Forum Discussion

J_MacDuff's avatar
J_MacDuff
Copper Contributor
May 25, 2023

Distinguish between words and acronyms in excel

I use an Excel spreadsheet to separate long descriptions from vendors or manufacturers into 35-character blocks in PROPER format for entry into my ERP system.  As the process works now acronyms in the descriptions also are changed to proper, ie: PSI (Per Square Inch) becomes Psi.  Can Excel somehow check the data strings against a dictionary to determine if it is a word or not?  I know this is a lot to ask and I have done considerable research finding no solution.  Any help would be greatly appreciated.

  • SnowMan55's avatar
    SnowMan55
    Bronze Contributor

    J_MacDuff 

    You might eventually find it desirable to use VBA (or another scripting solution) to accomplish this, but the results you can get from a formula might be acceptable. You do not say which version of Excel you are using, so I am going to assume Excel 365 for Windows.


    First, some terminology:

    • "PSI" is an abbreviation (specifically, an initialism), but not an acronym.
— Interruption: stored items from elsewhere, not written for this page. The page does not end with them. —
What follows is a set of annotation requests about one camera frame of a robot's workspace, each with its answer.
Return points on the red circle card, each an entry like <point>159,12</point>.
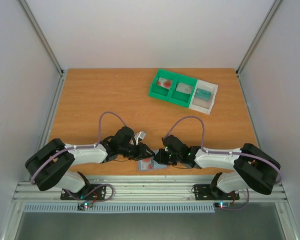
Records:
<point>165,83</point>

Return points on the right controller board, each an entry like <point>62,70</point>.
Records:
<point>222,205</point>

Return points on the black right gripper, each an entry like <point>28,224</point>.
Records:
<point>166,157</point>

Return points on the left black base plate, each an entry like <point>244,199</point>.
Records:
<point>88,193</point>

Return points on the grey card in bin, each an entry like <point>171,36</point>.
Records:
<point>184,88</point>

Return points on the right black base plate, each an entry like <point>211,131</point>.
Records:
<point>207,192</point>

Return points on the left aluminium frame post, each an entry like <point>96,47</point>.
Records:
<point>37,29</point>

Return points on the aluminium frame post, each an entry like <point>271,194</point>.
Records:
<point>259,34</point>
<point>37,29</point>

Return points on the green two-compartment bin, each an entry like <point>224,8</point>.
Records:
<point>170,93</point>

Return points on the white plastic bin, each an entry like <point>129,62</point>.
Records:
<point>200,105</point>

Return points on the controller board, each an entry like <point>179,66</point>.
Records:
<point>84,206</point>
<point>222,205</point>

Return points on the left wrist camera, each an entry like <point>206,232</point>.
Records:
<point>138,137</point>

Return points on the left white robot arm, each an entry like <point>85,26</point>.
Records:
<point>49,167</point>

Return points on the grey slotted cable duct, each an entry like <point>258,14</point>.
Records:
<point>120,208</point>

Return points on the left controller board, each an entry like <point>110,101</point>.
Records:
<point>84,206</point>

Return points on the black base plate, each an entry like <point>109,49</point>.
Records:
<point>88,193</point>
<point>207,192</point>

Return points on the teal card in bin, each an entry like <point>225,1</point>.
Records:
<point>203,94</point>

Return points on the aluminium front rail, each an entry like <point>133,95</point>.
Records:
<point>132,189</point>

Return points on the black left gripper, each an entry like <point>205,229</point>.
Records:
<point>141,152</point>

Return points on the right aluminium frame post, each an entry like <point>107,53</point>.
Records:
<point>259,34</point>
Microsoft has been a significant force in the misuse of the term "acronym" (which is an abbreviation that has become a pronounceable word, such as sonar).  But there are other types of abbreviations, possibly appearing within your data, so I will refer to PSI and other units of measure and similar as initialisms.
    • It appears that you are using "data string" for the unmodified word/initialism – already split out from the full description – and "block" for the modified word/initialism. But I can't be sure. Please clarify if necessary. Your mention of "35-character blocks" has no special meaning to me. Does that have any relevance (beyond mentioning the maximum length of a word/initialism)?


    So yes, Excel can do a lookup (XLOOKUP, for example) to determine if a string of characters is a word or an initialism. But you will have to supply and maintain the list of words or initialisms for it to use. And I suggest you use a list of initialisms, because that will be shorter and you can be sure that some vendor will accidentally or intentionally misspell words, and possibly include their own abbreviations of words.  A list of initialisms can also help standardize the entries.  See the attached workbook.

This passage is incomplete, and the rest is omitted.